Los datos disponibles sugieren un panorama desalentador. Según la última encuesta Cadem, apenas el 10% de los encuestados tiene una evaluación positiva del Poder Judicial, mientras que un abrumador 77% considera que no garantiza la igualdad ante la ley. La situación se agrava al observar que todos los atributos del sistema de justicia en Chile son valorados negativamente. La confianza en tribunales alcanza solo un 18%, mientras que apenas un 24% considera que sus procedimientos son claros y transparentes. La eficiencia asimismo es percibida de modo positivo por sólo el 26% de los encuestados. En cuanto a su modernidad e imparcialidad, ambos aspectos obtienen un magro 33% de aprobación. Finalmente, solo un 36% cree que el Poder Judicial es completamente autónomo.

Con esto, se suma a la baja aprobación de varias de nuestras instituciones. Tal como el Congreso, los partidos e incluso la Presidencia de la República, el Poder Judicial cae en desgracia para la ciudadanía, y con ello termina de consolidarse una sorda crisis de legitimidad de la que este último parecía alejado, o al menos no se había puesto el foco en él.

El Poder Judicial, no lo olvidemos, es un poder el Estado y cumple una de las funciones más centrales en el andamiaje del poder: tomar para sí la solución de ciertos conflictos relevantes jurídicamente y resolverlos. Si sobre el tercero imparcial que debe ser el juez —o el fiscal, que desde la objetividad debe representar el interés social en las causas— pesan sospechas fundadas de estar respondiendo a intereses que no son los que justifican su existencia, entonces se le viene la noche. En cuanto a poder del Estado, concentra significativamente menos atención que los otros dos, pero la paradoja es que tiene un contacto mucho más directo y frecuente con la ciudadanía que el Ejecutivo o el Legislativo.

No es casual que El Federalista describa al Poder Judicial como el más débil de los tres poderes. Montesquieu lo considera “casi nulo”, sin “fuerza ni voluntad”. Su alcance es limitado: no puede enfrentar directamente al Ejecutivo o al Legislativo, solo atiende casos presentados por litigantes y sus sentencias aplican únicamente al caso concreto.
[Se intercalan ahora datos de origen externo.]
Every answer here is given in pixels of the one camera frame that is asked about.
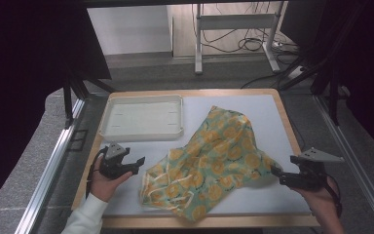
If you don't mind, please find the pale grey table mat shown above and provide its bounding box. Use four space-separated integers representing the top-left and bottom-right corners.
77 94 313 217

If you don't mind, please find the black metal stand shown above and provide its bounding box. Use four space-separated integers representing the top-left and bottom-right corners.
279 48 343 126

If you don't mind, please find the tangle of black floor cables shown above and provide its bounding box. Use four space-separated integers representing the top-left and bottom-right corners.
201 2 293 55

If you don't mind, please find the dark curtain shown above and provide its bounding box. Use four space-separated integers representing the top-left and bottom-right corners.
305 0 374 162
0 0 112 209

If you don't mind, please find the person's right hand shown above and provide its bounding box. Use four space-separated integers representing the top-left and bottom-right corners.
293 176 342 222

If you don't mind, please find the white wall panel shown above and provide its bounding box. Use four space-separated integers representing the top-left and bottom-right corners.
87 4 173 57

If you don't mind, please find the yellow floral cloth bag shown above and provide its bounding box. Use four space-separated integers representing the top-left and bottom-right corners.
138 105 283 222

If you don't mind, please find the aluminium rail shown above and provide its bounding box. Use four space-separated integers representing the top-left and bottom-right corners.
14 98 86 234
315 96 374 233

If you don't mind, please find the white metal desk frame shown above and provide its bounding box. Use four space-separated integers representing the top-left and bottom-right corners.
194 1 288 75

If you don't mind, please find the right hand-held gripper cable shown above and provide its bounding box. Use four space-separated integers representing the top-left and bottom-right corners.
324 174 344 218

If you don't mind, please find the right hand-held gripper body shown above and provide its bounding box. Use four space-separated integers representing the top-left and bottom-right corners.
279 146 345 190

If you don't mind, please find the person's left hand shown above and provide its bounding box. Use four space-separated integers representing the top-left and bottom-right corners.
89 155 134 203

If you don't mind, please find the black tripod stand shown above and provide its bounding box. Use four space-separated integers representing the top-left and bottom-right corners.
61 67 118 130

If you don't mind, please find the white plastic tray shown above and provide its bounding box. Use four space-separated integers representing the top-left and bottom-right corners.
97 94 185 143

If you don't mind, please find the white power strip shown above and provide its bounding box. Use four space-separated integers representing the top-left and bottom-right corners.
286 65 306 81

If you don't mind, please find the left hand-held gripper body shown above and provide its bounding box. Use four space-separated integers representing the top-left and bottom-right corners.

Además, sus miembros rara vez intervienen en el espacio público más allá de sus dictámenes. No obstante, es difícil negar su importancia: los jueces son la voz de la ley, son quienes la aplican a casos específicos. Su independencia es fundamental para garantizar la justicia. Aunque muchos magistrados cumplen con los principios de la judicatura, la percepción de que en los tribunales intervienen intereses torcidos o que existen sistemas de justicia diferenciados según capacidad de influencia —en los nombramientos, la conformación de las salas, los acuerdos a los que se puede llegar, entre tantos otros ejemplos— es grave, pues los jueces tienen en sus manos decisiones de gran importancia. La ley queda muerta, se vuelve inaplicable, sin jueces que la apliquen con justicia. Por eso, no es casual que proyectos que buscan limitar la oposición y socavar la democracia, como la fallida Convención Constitucional chilena o la polémica propuesta de Andrés Manuel López Obrador en México, apunten a modificar la designación y el actuar de los jueces.
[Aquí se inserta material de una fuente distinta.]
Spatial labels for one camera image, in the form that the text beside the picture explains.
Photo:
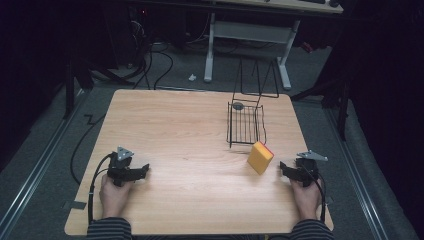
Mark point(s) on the yellow sponge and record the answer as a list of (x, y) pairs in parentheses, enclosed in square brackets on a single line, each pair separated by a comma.
[(260, 157)]

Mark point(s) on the person's left hand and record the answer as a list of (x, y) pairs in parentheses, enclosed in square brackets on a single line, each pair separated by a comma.
[(113, 197)]

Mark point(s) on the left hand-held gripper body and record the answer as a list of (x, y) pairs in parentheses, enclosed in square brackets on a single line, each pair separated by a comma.
[(120, 168)]

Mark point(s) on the grey round suction cup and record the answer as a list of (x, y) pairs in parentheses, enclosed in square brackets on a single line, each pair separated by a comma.
[(238, 106)]

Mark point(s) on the person's right hand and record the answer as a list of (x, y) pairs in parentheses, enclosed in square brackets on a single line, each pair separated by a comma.
[(306, 198)]

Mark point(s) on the white-legged desk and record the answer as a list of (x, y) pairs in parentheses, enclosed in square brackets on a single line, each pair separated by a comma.
[(253, 33)]

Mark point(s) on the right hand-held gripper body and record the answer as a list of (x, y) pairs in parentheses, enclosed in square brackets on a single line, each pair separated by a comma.
[(306, 169)]

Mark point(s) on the white crumpled paper scrap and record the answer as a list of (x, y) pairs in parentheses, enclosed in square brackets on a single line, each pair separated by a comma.
[(192, 77)]

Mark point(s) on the black metal stand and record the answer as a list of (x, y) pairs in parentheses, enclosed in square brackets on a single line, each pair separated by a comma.
[(80, 76), (333, 96)]
A pesar de todo, la crisis no solo destruye; también revela caminos. En este terremoto institucional, entre los escombros, asoman claves para reconstruir. ¿Cómo reinventar los nombramientos para que sean genuinamente meritocráticos y den garantías a todos? ¿De qué forma blindar una autonomía que resista presiones? El desafío es mayúsculo: se trata nada menos que de exigir rendición de cuentas sin socavar la independencia judicial. Y luego está el amiguismo, esa telaraña invisible que todo lo enreda: ¿Cómo extirparla de raíz? ¿Cómo terminar con la sensación de opacidad, de arreglos de espalda a la ciudadanía? Estas preguntas no son retóricas. Son el mapa para navegar hacia un sistema judicial que, por fin, haga honor a su nombre.